> Task requirements:
Return each line of the records below in which the string "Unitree" turns up.

Source records
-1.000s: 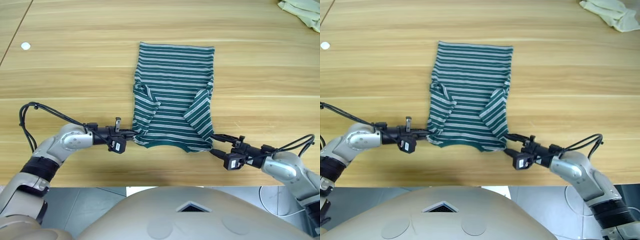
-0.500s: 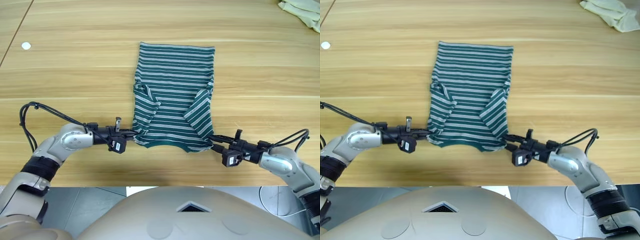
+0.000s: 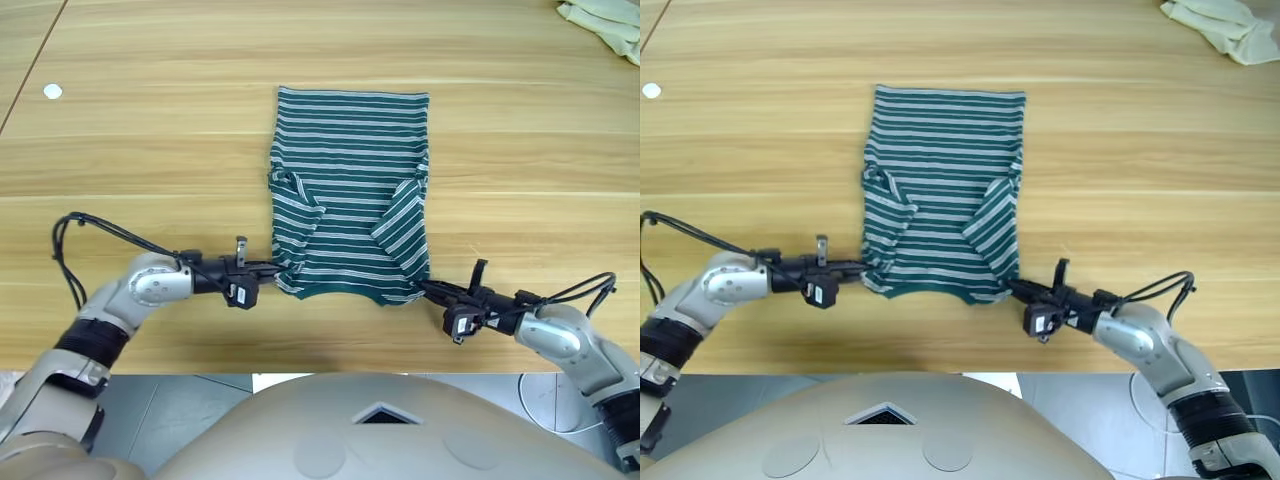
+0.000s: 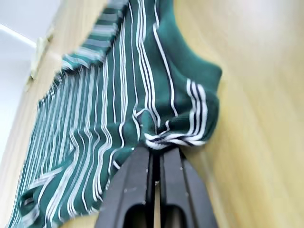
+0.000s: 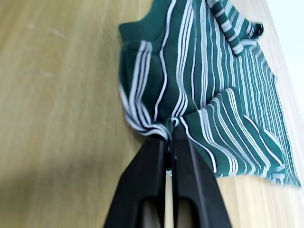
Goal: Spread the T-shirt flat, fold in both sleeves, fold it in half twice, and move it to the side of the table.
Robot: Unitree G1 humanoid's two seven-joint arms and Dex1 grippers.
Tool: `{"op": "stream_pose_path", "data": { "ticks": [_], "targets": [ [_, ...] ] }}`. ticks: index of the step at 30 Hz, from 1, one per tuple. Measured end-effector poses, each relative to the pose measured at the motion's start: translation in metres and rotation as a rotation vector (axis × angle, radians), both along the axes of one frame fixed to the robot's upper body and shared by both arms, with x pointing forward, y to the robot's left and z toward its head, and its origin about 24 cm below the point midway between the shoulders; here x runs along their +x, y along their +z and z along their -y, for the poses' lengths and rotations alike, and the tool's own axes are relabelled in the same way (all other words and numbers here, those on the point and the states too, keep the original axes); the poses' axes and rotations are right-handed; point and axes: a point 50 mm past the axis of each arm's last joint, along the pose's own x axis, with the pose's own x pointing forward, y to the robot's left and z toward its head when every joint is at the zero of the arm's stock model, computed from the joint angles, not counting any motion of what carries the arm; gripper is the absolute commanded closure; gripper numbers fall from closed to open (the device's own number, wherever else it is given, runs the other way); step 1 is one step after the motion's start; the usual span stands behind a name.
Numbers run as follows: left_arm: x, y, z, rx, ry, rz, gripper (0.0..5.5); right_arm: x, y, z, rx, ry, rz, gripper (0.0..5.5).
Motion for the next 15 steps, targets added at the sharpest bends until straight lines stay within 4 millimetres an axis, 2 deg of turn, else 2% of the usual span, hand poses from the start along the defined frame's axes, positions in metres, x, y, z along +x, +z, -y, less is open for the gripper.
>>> {"op": "stream_pose_path", "data": {
  "ticks": [4,8,11,15],
  "targets": [
    [-0.017,-0.002,0.016,-0.086,-0.003,-0.026,5.50,-0.009,0.003,0.022,-0.018,-0.115,-0.003,5.47],
    [-0.036,-0.006,0.033,-0.172,0.022,-0.070,5.50,-0.014,0.004,0.029,-0.025,-0.160,-0.010,5.47],
    [-0.040,-0.005,0.031,-0.166,0.063,-0.076,5.50,-0.020,0.006,0.029,-0.006,-0.180,-0.010,5.47],
    [-0.060,-0.005,0.021,-0.149,0.132,-0.119,5.50,-0.037,0.010,0.021,0.032,-0.174,-0.023,5.47]
  ]
}}
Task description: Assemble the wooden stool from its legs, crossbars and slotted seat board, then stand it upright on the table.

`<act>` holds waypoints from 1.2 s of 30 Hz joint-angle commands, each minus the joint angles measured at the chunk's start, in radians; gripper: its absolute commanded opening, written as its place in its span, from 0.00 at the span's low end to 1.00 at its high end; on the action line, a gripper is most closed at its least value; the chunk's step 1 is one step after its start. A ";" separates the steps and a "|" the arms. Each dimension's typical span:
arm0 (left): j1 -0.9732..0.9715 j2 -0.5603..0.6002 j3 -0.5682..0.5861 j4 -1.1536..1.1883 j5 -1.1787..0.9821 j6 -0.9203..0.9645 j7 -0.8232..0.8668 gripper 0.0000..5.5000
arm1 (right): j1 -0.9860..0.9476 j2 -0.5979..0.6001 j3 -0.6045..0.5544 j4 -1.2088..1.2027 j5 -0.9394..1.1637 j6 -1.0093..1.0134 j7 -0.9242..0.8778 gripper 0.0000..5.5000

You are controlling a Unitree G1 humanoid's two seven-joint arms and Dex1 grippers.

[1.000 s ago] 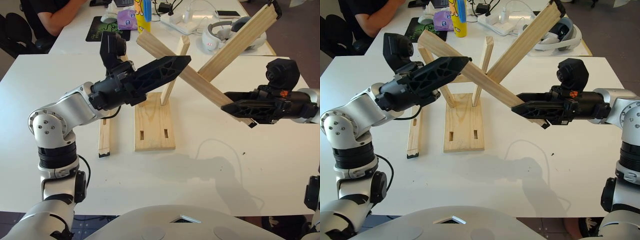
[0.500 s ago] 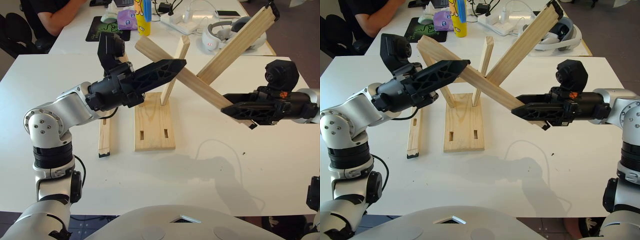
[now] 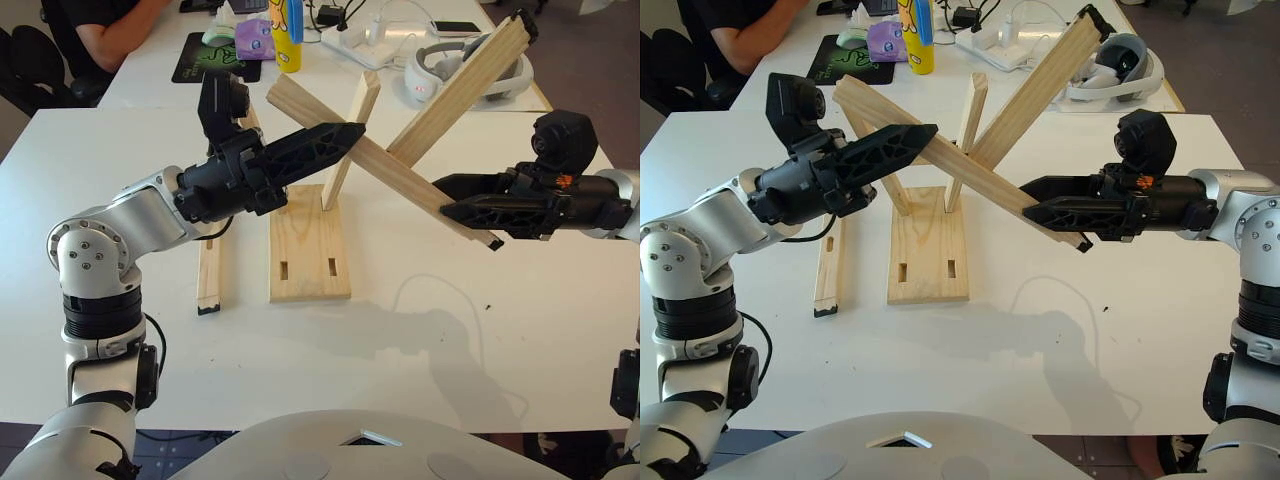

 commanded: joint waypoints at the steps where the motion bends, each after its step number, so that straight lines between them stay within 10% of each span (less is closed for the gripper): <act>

> Exercise solution:
Robot: Unitree G1 humanoid's two seven-joint arms and Dex1 grippers.
You are controlling a Unitree G1 humanoid's two seven-joint arms and Dex1 grippers.

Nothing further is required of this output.